En ese momento sentí ganas de estornudar y contuve la respiración con los ojos llenos de lágrimas hasta que se me pasaron las ganas.
Gracias, Dios mío
. Luego miré a Jenks, que estaba en la parte delantera de la iglesia, ocupándose de la decoración de Halloween. Era un buen padre, algo que era fácil de olvidar cuando íbamos por ahí trincando delincuentes. Esperaba encontrar alguien la mitad de bueno cuando estuviera lista para formar una familia.

En ese momento pensé en Kisten y en sus sonrientes ojos azules y el corazón me dio un vuelco. Habían pasado varios meses, pero su recuerdo todavía me asaltaba con rapidez e intensidad. Y ni siquiera sabía de dónde había salido la idea de los niños. Kisten y yo nunca los habríamos tenido, a menos que hubiéramos vuelto a la antiquísima tradición de coger prestado por una noche el hermano o el marido de una amiga, una práctica que se ha­bía extinguido mucho antes de la Revelación, cuando ser bruja era sinónimo de una «muerte segura». Pero después de lo que había pasado, incluso esa esperanza se había desvanecido.

Absorta en estos pensamientos, mis ojos se toparon con Jenks que, mirando a Matalina, desprendía una delicada nube de polvo de satisfacción. Su bellísima esposa estaba estupenda. Se había encontrado bien todo el verano, pero yo sabía que, con la llegada del frío, Jenks no le quitaba ojo de encima. Atendiendo a su aspecto físico, Matalina no debía de tener más de dieciocho años, pero la esperanza de vida de los pixies rondaba los veinte y se me partía el corazón al pensar que era solo cuestión de tiempo que empezáramos a mirar a Jenks de la misma manera. El que dispusieran de lugar seguro donde vivir y una cantidad de víveres suficiente no podía hacer gran cosa para prolongarles la vida.
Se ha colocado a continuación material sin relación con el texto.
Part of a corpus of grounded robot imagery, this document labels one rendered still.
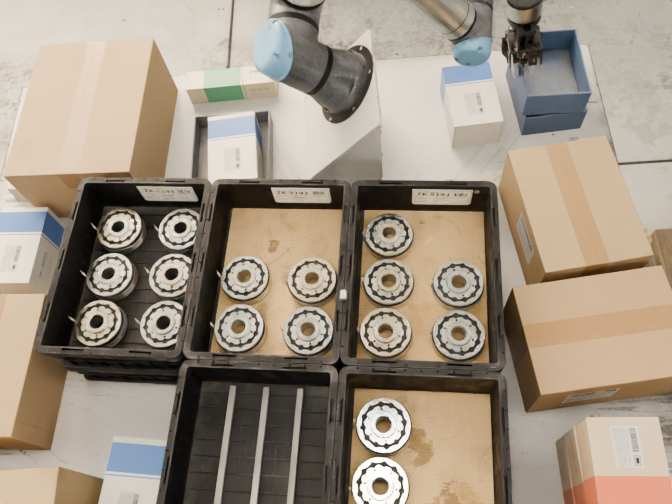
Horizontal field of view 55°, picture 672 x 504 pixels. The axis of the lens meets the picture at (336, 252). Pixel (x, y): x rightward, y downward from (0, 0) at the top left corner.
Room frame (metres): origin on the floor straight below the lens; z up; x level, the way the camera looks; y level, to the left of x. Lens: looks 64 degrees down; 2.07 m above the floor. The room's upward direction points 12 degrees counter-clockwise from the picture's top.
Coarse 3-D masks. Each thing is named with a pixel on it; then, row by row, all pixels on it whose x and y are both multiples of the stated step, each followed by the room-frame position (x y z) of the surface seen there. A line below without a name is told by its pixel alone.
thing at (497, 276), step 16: (352, 192) 0.69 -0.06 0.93; (496, 192) 0.63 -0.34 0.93; (352, 208) 0.66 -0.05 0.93; (496, 208) 0.59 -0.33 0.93; (352, 224) 0.63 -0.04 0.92; (496, 224) 0.56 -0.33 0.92; (352, 240) 0.58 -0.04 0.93; (496, 240) 0.52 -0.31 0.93; (352, 256) 0.55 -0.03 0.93; (496, 256) 0.49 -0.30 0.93; (352, 272) 0.52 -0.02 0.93; (496, 272) 0.46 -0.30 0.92; (496, 288) 0.42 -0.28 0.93; (496, 304) 0.39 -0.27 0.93; (496, 320) 0.36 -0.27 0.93; (496, 336) 0.33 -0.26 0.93; (416, 368) 0.30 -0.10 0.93; (432, 368) 0.30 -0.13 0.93; (448, 368) 0.29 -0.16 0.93; (464, 368) 0.29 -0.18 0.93; (480, 368) 0.28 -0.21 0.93; (496, 368) 0.27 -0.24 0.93
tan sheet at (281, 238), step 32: (256, 224) 0.72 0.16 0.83; (288, 224) 0.71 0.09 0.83; (320, 224) 0.69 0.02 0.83; (256, 256) 0.64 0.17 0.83; (288, 256) 0.63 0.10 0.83; (320, 256) 0.61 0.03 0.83; (288, 288) 0.55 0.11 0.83; (224, 352) 0.44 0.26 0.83; (256, 352) 0.43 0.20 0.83; (288, 352) 0.41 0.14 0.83
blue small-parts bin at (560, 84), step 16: (544, 32) 1.08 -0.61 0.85; (560, 32) 1.08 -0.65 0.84; (576, 32) 1.06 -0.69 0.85; (544, 48) 1.08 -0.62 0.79; (560, 48) 1.08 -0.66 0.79; (576, 48) 1.03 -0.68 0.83; (544, 64) 1.04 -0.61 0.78; (560, 64) 1.03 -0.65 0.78; (576, 64) 1.00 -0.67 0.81; (528, 80) 1.00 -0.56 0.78; (544, 80) 0.99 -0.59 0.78; (560, 80) 0.98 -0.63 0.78; (576, 80) 0.97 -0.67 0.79; (528, 96) 0.90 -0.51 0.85; (544, 96) 0.90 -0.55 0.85; (560, 96) 0.89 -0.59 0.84; (576, 96) 0.88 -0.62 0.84; (528, 112) 0.90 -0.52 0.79; (544, 112) 0.89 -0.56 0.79; (560, 112) 0.89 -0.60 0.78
Teníamos la esperanza de que suprimir su necesidad de hibernar les beneficiara, pero los privilegios de la buena vida, la corteza de sauce y las semillas de helecho tenían una eficacia limitada.

Girándome antes de que Jenks pudiera percibir mi amargura, puse los brazos en jarras y me quedé mirando el desorden de mi escritorio.
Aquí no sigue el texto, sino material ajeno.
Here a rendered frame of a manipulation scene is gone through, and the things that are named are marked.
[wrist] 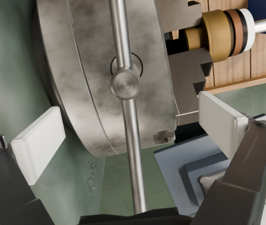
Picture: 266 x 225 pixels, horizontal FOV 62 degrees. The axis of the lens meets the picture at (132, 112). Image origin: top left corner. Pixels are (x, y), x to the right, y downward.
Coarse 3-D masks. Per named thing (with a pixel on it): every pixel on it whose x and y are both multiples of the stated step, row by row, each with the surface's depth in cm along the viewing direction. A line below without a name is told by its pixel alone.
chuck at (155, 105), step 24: (72, 0) 23; (96, 0) 23; (144, 0) 22; (72, 24) 23; (96, 24) 23; (144, 24) 22; (96, 48) 23; (144, 48) 23; (96, 72) 23; (144, 72) 24; (168, 72) 24; (96, 96) 24; (144, 96) 25; (168, 96) 25; (120, 120) 26; (144, 120) 27; (168, 120) 27; (120, 144) 30; (144, 144) 32
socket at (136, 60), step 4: (132, 56) 23; (136, 56) 23; (132, 60) 23; (136, 60) 23; (112, 64) 23; (116, 64) 23; (136, 64) 23; (140, 64) 23; (112, 68) 23; (140, 68) 23; (112, 72) 24; (140, 72) 24
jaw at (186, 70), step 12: (204, 48) 34; (180, 60) 34; (192, 60) 34; (204, 60) 33; (180, 72) 33; (192, 72) 33; (204, 72) 35; (180, 84) 32; (192, 84) 32; (204, 84) 33; (180, 96) 31; (192, 96) 31; (180, 108) 31; (192, 108) 30; (180, 120) 32; (192, 120) 32; (168, 132) 31
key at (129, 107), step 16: (112, 0) 15; (112, 16) 15; (112, 32) 16; (128, 32) 16; (128, 48) 16; (128, 64) 16; (128, 112) 18; (128, 128) 18; (128, 144) 18; (128, 160) 19; (144, 192) 19; (144, 208) 19
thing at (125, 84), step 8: (120, 72) 15; (128, 72) 15; (136, 72) 16; (112, 80) 15; (120, 80) 15; (128, 80) 15; (136, 80) 15; (112, 88) 15; (120, 88) 15; (128, 88) 15; (136, 88) 15; (120, 96) 16; (128, 96) 16
—¡Perdonad! —dije alzando la voz todo lo que podía mientras intentaba abrirme paso con las manos entre las hijas mayores de Matalina. Parloteaban a tal velocidad que parecía que hablaran en otro idioma—. Si me dejáis, os aparto todas estas revistas.
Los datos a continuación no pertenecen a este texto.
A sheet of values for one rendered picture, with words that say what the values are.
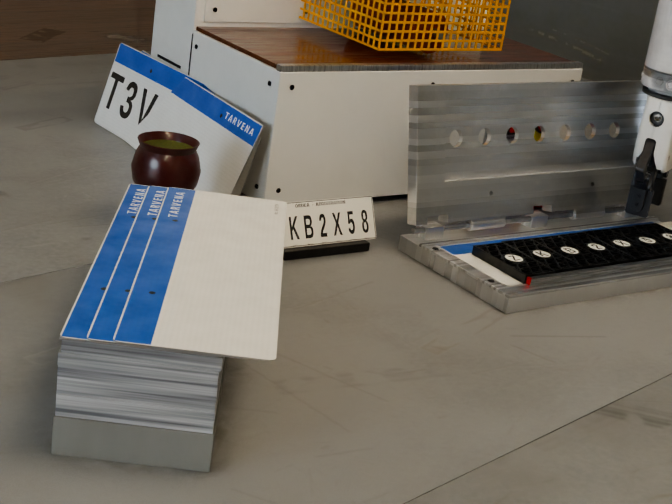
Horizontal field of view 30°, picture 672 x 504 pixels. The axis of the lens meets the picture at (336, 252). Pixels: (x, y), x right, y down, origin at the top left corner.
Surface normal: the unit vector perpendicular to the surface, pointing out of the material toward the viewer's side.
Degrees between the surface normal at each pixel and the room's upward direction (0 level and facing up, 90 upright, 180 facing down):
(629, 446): 0
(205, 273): 0
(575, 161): 77
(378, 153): 90
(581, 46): 90
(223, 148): 69
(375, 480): 0
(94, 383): 90
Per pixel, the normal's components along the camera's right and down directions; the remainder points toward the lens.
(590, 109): 0.58, 0.14
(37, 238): 0.14, -0.93
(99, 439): 0.01, 0.35
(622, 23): -0.68, 0.17
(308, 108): 0.57, 0.36
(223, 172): -0.74, -0.27
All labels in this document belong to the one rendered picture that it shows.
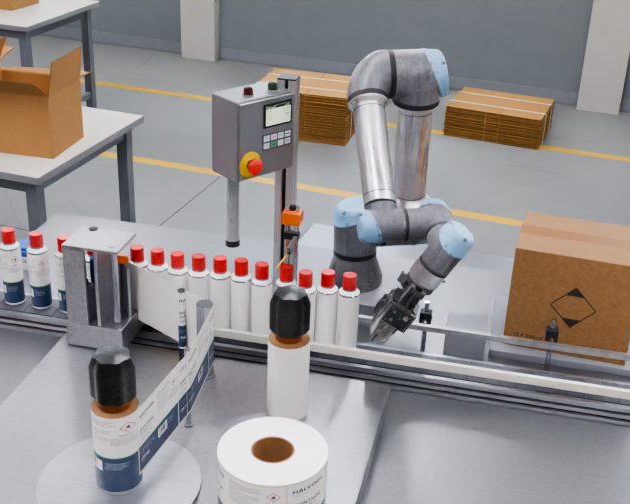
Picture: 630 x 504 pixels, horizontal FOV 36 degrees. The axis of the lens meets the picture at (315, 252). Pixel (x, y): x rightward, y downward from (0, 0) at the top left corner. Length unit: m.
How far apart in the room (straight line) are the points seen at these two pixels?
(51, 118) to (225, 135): 1.66
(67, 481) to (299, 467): 0.47
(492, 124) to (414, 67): 4.19
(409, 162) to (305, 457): 0.96
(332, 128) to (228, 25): 2.13
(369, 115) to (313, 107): 3.98
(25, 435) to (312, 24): 6.09
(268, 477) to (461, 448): 0.57
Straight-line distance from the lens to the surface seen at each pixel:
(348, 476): 1.98
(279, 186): 2.34
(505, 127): 6.52
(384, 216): 2.19
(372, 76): 2.34
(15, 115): 3.86
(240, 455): 1.78
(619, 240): 2.52
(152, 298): 2.34
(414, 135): 2.44
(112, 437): 1.84
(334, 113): 6.25
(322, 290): 2.28
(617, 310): 2.45
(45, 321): 2.54
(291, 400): 2.07
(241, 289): 2.32
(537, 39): 7.49
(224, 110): 2.20
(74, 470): 2.00
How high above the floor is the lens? 2.12
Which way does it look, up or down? 26 degrees down
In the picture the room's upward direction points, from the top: 2 degrees clockwise
—¡Gracias, señorita Morgan! —gritó una de ellas alegremente. A conti­nuación se levantó y, con cuidado, retiré de debajo de ella una pila de números atrasados de
Brujería moderna para jóvenes de hoy
. Nunca las había leído, pero había sido incapaz de despachar al niño que vino a hacerme la suscripción. Con el montón en las manos, dudé si tirarlas a la basura o si colocarlas junto a mi cama para leerlas algún día, y al final opté por dejarlas encima de la silla giratoria y aplazar la decisión hasta más tarde.